The company has committed to making Catia, Solidworks, Simulia, Delmia, Enovia, 3dvia, Exalead and 3dswym available on Amazon's EC2 cloud platform.
The timing of the launch comes down to several factors, according to Jeff Ray, executive vice president in charge of geographic operations at Dassault. The area has matured, in terms of underlying platforms and business model, to a point where going to the cloud is a legitimate option in the engineering and product lifecycle sector, he said.
Customer demand has also started to grow and Dassault's users want more options in how they use the company's products.
"All of the things CEOs and CIOs are seeing as benefits with cloud service offerings are not lost on the engineering community, and they have been pressing us and asking us what we are going to do," said Ray.
Just like for other sectors, moving to the cloud gives users a preconfigured environment where they pay using a subscription model, don't have to make upfront investments in additional infrastructure or sign long-term volume commitments or shoulder administrative burdens. Those benefits seem to be very transportable to the engineering software community, Ray said.
However, take-up of cloud services may not happen as fast as in the traditional business community. Dassault's customers are a cautions bunch when it comes to adopting new technology.
"The engineering and design community always wait for technologies to be proven, and that is a good thing because we ride in the cars they design and fly in the planes they build," said Ray.
Customers who want to move applications to the cloud need a sound migration plan, and Dassault can help them with that, according to Ray.

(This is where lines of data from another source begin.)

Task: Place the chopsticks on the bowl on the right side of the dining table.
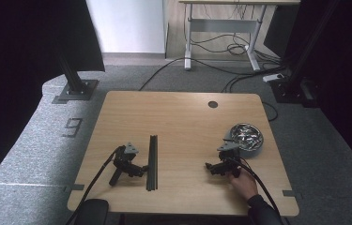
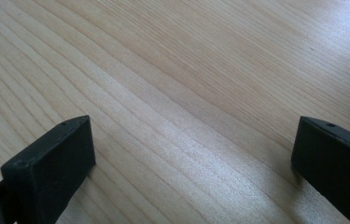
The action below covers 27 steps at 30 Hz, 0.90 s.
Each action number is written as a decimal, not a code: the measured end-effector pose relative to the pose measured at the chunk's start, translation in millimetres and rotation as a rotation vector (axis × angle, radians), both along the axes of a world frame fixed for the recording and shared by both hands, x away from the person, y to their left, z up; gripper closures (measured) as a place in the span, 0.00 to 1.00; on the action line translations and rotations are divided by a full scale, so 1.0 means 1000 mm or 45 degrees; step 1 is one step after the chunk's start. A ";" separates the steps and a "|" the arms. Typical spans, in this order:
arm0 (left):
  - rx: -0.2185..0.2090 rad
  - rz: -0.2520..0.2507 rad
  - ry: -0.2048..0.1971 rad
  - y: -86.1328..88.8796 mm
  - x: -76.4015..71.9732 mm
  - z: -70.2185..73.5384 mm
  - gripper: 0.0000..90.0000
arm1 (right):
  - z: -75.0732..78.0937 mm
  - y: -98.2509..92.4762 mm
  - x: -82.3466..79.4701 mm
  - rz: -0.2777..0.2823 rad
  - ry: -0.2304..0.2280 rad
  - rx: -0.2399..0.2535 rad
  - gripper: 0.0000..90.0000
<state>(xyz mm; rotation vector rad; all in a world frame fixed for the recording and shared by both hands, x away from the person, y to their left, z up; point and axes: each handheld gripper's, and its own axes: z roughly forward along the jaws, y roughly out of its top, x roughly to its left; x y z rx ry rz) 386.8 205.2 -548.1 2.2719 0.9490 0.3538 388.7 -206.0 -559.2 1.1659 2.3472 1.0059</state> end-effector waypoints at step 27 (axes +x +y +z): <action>0.000 -0.001 0.000 0.000 0.000 0.000 0.00 | 0.000 0.001 0.001 0.016 0.002 0.000 0.00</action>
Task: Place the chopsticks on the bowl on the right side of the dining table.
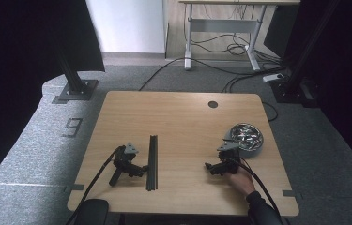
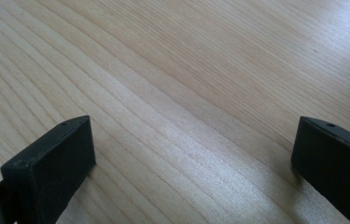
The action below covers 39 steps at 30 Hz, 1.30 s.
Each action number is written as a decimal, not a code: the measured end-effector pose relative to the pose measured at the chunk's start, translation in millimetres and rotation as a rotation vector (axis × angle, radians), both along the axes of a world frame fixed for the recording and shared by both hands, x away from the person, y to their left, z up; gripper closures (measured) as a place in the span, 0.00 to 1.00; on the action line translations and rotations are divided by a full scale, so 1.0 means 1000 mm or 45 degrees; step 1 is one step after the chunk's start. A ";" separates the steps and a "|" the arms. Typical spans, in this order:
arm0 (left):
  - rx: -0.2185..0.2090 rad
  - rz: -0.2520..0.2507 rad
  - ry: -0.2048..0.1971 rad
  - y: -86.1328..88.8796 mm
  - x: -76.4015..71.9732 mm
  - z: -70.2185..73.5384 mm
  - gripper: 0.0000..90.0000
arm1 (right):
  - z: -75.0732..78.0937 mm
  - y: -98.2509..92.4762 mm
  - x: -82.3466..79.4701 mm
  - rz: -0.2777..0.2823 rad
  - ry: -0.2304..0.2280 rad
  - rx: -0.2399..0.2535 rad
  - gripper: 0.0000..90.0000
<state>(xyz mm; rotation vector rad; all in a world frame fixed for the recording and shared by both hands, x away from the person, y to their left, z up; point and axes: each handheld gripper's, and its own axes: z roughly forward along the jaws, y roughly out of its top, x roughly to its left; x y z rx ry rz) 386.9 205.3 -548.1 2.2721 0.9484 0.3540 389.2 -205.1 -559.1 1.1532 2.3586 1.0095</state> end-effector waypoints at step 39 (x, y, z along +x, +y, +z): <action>-0.001 0.001 0.000 0.000 0.000 0.000 0.00 | 0.030 0.048 0.004 0.209 0.033 -0.081 0.00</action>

One of the product families Ray expects will be popular in its cloud iteration is 3dvia, which allows content created using computer-aided design tools Catia and Solidworks to be shared over the Internet. For example, a construction company can send a link to a website to a client where they then can see what the finished product will look like.
In the future, it will also be possible for users to move their resources among different cloud providers and infrastructures, both private and public. To make that vision a reality, Dassault has made a strategic investment in startup Outscale.
"I think, in the coming years, we are going to see more granular clouds, that are tuned for specific needs," said Ray.
Part of Dassault's cloud push is the 3dstore, which is its own app store. Here users will, for example, be able to buy the cloud-based n!Fuze, which is a lightweight data-sharing service for Solidworks customers, and n!Volve, which is a more advanced collaboration service for Catia version 6 users, according to Ray.
The store is not for cloud-based services only, but there will also be applications that run on desktops. The store is also open to partners and customers that want to sell their products, Ray said.
Computer-aided design and manufacturing applications need hardware with good performance to run well. Dassault is working to make the most out of Amazon's platform in order to handle even the heaviest computational workloads, such as structural and system simulations, the company said.
Amazon Web Services offers a number of different options for users that run more compute-intensive applications, including High-CPU instances, Cluster Compute Instances and Cluster GPU Instances, which allow applications to offload some of the work to a graphics processor.
"In a high-percentage of [user] cases, the latency is more than made up for by the speed and power of the cloud environment," said Ray.
Dassault's applications will also take advantage of Amazon's cloud-based storage services.
The company isn't saying what it will charge for running its software on Amazon's cloud. But users can expect to get one bill where they pay for both access to computing capacity on Amazon's cloud and licensing fees to Dassault.
"We want to make it easy," said Ray.